● Required work:
Repeat the data below in full. Pictures must not be part of the copy.

━━ Material provided ━━

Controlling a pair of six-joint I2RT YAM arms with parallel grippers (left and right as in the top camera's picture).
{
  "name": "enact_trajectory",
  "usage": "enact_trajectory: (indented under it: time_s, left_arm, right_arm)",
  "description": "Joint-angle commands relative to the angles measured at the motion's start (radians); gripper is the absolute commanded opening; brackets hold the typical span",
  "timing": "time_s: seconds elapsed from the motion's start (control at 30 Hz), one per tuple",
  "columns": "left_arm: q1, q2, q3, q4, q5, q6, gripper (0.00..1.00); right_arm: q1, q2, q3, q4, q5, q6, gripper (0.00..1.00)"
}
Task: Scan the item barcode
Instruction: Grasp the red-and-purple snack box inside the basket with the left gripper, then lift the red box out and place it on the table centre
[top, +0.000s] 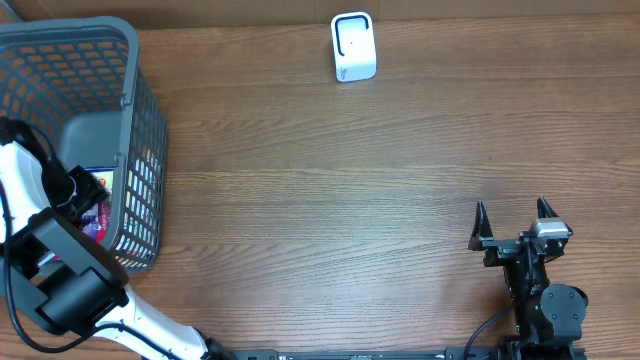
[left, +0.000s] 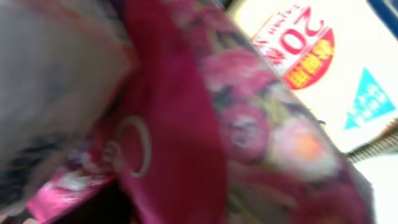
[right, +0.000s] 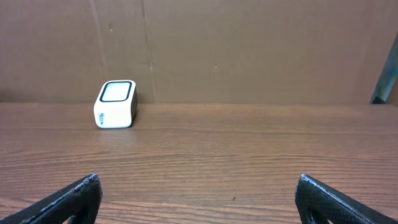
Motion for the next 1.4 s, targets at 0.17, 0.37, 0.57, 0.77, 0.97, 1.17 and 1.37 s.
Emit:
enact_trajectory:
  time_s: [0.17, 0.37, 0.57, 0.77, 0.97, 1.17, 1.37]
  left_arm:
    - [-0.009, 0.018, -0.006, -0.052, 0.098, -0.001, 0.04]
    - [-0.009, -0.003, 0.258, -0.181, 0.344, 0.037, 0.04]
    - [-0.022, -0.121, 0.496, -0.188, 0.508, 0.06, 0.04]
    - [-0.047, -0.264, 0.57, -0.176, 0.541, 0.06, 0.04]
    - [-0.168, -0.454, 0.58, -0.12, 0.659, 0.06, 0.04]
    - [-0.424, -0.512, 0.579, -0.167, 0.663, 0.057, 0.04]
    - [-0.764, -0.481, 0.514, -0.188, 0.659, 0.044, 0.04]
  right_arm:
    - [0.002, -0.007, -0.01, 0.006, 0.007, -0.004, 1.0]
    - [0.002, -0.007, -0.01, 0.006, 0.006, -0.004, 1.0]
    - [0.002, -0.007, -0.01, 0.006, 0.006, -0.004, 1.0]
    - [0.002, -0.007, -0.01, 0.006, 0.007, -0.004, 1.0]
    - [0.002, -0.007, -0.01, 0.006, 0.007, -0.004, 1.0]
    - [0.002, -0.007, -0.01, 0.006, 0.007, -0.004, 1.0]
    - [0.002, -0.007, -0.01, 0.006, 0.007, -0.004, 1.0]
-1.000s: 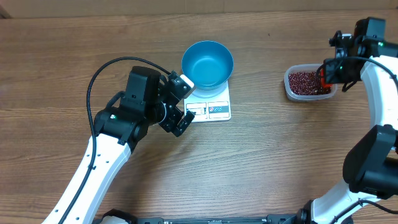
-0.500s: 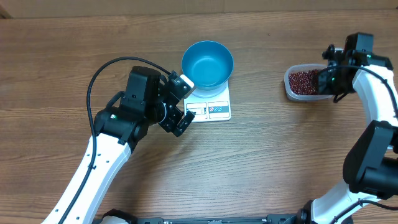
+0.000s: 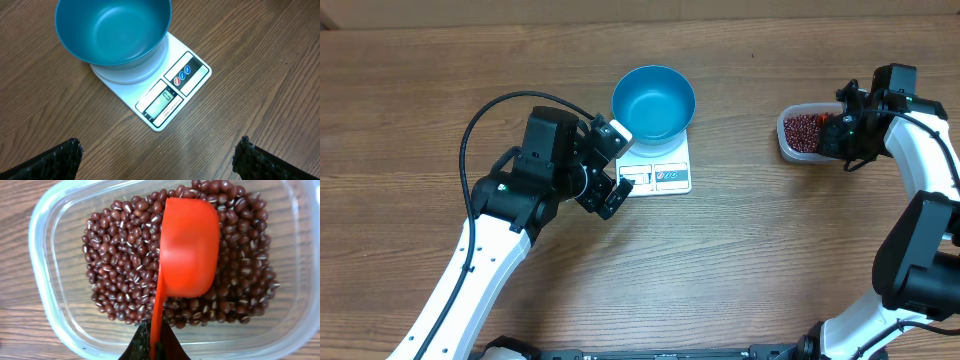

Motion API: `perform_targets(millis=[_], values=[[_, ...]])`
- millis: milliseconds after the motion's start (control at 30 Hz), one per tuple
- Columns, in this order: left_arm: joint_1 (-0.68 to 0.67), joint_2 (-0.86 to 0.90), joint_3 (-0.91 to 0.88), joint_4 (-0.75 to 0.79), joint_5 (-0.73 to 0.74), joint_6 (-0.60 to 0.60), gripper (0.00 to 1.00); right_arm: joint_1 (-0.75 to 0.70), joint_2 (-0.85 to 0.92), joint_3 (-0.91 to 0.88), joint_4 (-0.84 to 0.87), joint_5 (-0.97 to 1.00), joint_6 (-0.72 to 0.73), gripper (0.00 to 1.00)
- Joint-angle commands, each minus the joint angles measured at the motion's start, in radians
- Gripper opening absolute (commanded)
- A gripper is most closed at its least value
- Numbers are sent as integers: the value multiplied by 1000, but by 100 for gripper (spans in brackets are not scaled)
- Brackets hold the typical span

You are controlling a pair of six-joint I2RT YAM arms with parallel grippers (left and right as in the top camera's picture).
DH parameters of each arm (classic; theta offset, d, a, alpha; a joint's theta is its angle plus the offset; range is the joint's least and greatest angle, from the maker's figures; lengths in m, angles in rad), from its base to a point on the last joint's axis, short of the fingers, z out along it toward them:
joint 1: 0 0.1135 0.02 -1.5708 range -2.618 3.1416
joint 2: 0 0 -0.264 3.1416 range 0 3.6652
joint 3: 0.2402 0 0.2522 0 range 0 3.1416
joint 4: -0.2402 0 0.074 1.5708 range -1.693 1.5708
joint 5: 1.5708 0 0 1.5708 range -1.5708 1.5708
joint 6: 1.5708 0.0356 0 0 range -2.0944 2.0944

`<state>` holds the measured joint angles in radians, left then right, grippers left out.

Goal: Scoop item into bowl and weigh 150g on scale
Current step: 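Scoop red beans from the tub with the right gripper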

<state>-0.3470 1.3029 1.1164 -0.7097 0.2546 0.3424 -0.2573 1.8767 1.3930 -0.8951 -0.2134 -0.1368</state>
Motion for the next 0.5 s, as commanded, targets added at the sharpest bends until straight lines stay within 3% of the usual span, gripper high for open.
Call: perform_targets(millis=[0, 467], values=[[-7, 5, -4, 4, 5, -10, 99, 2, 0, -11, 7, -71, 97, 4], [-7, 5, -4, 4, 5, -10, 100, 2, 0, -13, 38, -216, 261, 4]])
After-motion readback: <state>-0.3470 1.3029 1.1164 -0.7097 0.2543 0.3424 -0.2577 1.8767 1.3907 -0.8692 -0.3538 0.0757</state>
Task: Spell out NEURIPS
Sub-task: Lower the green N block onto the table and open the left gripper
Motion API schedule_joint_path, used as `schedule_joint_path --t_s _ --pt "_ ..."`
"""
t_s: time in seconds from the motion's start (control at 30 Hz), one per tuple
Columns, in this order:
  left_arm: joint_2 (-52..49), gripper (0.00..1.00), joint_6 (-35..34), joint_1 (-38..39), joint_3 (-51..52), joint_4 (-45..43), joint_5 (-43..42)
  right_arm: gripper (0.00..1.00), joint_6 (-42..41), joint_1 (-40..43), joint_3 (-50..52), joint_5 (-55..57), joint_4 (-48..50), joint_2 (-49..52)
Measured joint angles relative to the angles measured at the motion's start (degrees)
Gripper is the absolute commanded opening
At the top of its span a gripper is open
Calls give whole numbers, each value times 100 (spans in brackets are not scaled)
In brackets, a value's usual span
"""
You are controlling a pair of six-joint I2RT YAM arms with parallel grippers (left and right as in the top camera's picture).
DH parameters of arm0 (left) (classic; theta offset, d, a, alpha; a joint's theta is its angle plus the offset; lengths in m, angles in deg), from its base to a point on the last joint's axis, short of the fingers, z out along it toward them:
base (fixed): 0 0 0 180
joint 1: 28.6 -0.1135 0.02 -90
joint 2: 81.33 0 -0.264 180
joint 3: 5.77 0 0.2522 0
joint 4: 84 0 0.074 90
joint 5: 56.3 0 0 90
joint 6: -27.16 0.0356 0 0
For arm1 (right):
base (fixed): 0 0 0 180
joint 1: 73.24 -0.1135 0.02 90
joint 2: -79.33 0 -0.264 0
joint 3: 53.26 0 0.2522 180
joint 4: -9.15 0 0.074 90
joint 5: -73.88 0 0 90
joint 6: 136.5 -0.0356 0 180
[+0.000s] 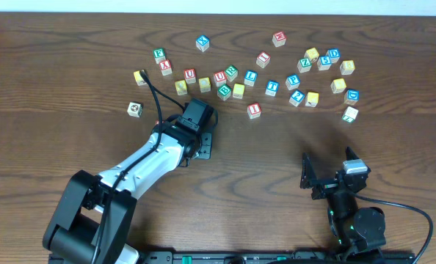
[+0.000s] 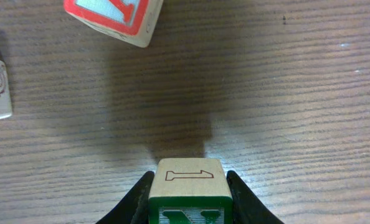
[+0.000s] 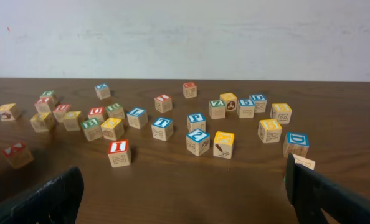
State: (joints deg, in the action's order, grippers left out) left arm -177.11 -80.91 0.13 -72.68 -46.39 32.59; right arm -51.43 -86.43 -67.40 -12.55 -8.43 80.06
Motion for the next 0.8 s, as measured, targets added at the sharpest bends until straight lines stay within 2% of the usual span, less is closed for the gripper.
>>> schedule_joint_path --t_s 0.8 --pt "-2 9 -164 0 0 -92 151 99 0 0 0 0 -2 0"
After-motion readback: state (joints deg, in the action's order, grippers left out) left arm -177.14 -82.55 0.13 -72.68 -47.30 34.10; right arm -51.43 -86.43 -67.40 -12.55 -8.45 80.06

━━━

● Task answer:
Controlling a pair of six-joint I2RT YAM arms with parallel grippers (left and right as in the top camera's picture).
{
  "name": "enact_trajectory",
  "usage": "enact_trajectory: (indented under it: time_s, left_arm, right_arm)",
  "description": "Joint-angle commands relative to the angles measured at the motion's start (radians); gripper is the absolute commanded opening; brackets hold the typical span",
  "timing": "time_s: seconds elapsed from the motion's start (control at 30 Hz), one per tuple",
  "columns": "left_arm: q1, q2, q3, q4, q5, q6, gripper (0.00..1.00); right_arm: q1, q2, q3, q4, q5, q6, gripper (0.00..1.00)"
}
Task: Scan the item barcode
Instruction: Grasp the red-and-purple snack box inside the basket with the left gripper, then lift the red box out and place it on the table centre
[top, +0.000s] 
[left, +0.000s] 
[right, +0.000s] 
Motion for the next 1.4 s, targets at 0.17, 0.37, 0.57, 0.77, 0.97, 1.17 and 1.37 s.
Emit:
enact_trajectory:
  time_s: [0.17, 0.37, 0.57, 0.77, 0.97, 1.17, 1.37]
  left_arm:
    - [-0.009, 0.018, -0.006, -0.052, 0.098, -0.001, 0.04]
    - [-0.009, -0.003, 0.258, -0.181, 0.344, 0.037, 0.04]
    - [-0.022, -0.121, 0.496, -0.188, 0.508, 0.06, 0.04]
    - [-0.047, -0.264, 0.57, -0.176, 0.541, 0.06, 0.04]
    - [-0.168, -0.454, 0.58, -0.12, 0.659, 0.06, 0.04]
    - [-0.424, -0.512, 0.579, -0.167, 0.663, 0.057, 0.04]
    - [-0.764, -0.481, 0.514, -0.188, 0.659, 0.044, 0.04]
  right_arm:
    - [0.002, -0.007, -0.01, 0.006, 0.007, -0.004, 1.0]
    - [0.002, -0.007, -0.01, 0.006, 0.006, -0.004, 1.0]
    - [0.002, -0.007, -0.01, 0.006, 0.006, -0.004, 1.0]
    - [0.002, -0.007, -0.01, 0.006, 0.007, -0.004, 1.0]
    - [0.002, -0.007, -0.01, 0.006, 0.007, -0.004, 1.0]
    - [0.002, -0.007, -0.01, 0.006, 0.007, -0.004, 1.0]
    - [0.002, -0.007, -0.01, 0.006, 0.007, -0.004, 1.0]
-1.000s: 
-0.500s: 
+0.000s: 

Motion API: `perform_targets(millis=[_], values=[[_, ...]])`
- millis: milliseconds after the motion's start (control at 30 Hz), one per tuple
- Columns, in this order: left_arm: joint_1 (-0.68 to 0.67), joint_2 (-0.86 to 0.90), joint_3 (-0.91 to 0.88), joint_4 (-0.75 to 0.79), joint_5 (-0.73 to 0.74), joint_6 (-0.60 to 0.60), gripper (0.00 to 1.00); right_arm: joint_1 (-0.75 to 0.70), joint_2 (-0.85 to 0.92), joint_3 (-0.91 to 0.88), joint_4 (-0.84 to 0.87), joint_5 (-0.97 to 1.00), joint_6 (-0.72 to 0.73), gripper (0.00 to 1.00)
- Joint-angle commands, each minus the joint angles measured at the motion's start, in radians
- Gripper opening absolute (commanded)
- A gripper is most closed at its least value
- Numbers are sent as integers: the value multiplied by 1000, but by 100 for gripper (spans in brackets are not scaled)
- Brackets hold the typical span

You are controlling a pair of six-joint I2RT YAM arms with parallel grippers (left and right as in the top camera's picture).
DH parameters of each arm (classic; theta offset, d, a, alpha; a joint's theta is its angle plus the offset; range is the joint's least and greatest angle, from the maker's figures; lengths in m, angles in rad), from its base to a point on the last joint's axis, short of the fingers, z out along it toward them:
joint 1: 0 0.1135 0.02 -1.5708 range -2.618 3.1416
joint 2: 0 0 -0.264 3.1416 range 0 3.6652
joint 3: 0.2402 0 0.2522 0 range 0 3.1416
joint 4: -0.2402 0 0.074 1.5708 range -1.693 1.5708
joint 5: 1.5708 0 0 1.5708 range -1.5708 1.5708
joint 6: 1.5708 0.0356 0 0 range -2.0944 2.0944

`<state>` holds the measured joint angles in radians, left then right, grippers left out.

Goal: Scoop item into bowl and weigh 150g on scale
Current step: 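Scoop red beans from the tub with the right gripper
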
<state>-0.3470 1.3029 1.1164 -0.7097 0.2546 0.3424 -0.2573 1.8767 1.3930 -0.8951 -0.2134 -0.1368</state>
Motion for the next 0.5 s, as commanded, targets added at the sharpest bends until straight lines stay within 3% of the usual span, gripper high for open.
Call: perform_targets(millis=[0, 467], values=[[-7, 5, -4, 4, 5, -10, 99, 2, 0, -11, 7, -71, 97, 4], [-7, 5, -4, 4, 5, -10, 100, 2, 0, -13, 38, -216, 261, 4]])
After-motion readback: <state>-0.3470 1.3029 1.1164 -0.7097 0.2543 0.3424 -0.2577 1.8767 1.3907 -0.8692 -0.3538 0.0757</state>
Task: Spell out NEURIPS
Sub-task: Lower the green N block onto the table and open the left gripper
Motion API schedule_joint_path, used as `schedule_joint_path --t_s _ --pt "_ ..."`
"""
t_s: time in seconds from the motion's start (control at 30 Hz), one per tuple
Columns, in this order:
  left_arm: joint_2 (-52..49), gripper (0.00..1.00), joint_6 (-35..34), joint_1 (-38..39), joint_3 (-51..52), joint_4 (-45..43), joint_5 (-43..42)
  right_arm: gripper (0.00..1.00), joint_6 (-42..41), joint_1 (-40..43), joint_3 (-50..52), joint_5 (-55..57), joint_4 (-48..50), joint_2 (-49..52)
Measured joint angles relative to the angles measured at the motion's start (degrees)
Gripper is the absolute commanded opening
At the top of its span a gripper is open
Calls give whole numbers, each value times 100 (spans in brackets are not scaled)
In brackets, a value's usual span
"""
You are controlling a pair of six-joint I2RT YAM arms with parallel grippers (left and right as in the top camera's picture).
DH parameters of arm0 (left) (classic; theta offset, d, a, alpha; a joint's theta is its angle plus the offset; lengths in m, angles in deg), from its base to a point on the last joint's axis, short of the fingers, z out along it toward them:
base (fixed): 0 0 0 180
joint 1: 28.6 -0.1135 0.02 -90
joint 2: 81.33 0 -0.264 180
joint 3: 5.77 0 0.2522 0
joint 4: 84 0 0.074 90
joint 5: 56.3 0 0 90
joint 6: -27.16 0.0356 0 0
For arm1 (right):
base (fixed): 0 0 0 180
joint 1: 73.24 -0.1135 0.02 90
joint 2: -79.33 0 -0.264 0
joint 3: 53.26 0 0.2522 180
joint 4: -9.15 0 0.074 90
joint 5: -73.88 0 0 90
joint 6: 136.5 -0.0356 0 180
[+0.000s] 
[+0.000s] 
[+0.000s] 
State: (joints deg, in the action's order, grippers left out) left arm -177.11 -80.91 0.13 -72.68 -46.39 32.59; right arm -51.43 -86.43 -67.40 -12.55 -8.43 80.06
Motion for the next 0.8 s, as measured, targets added at the sharpest bends until straight lines stay within 2% of the usual span, less is closed for the gripper.
>>> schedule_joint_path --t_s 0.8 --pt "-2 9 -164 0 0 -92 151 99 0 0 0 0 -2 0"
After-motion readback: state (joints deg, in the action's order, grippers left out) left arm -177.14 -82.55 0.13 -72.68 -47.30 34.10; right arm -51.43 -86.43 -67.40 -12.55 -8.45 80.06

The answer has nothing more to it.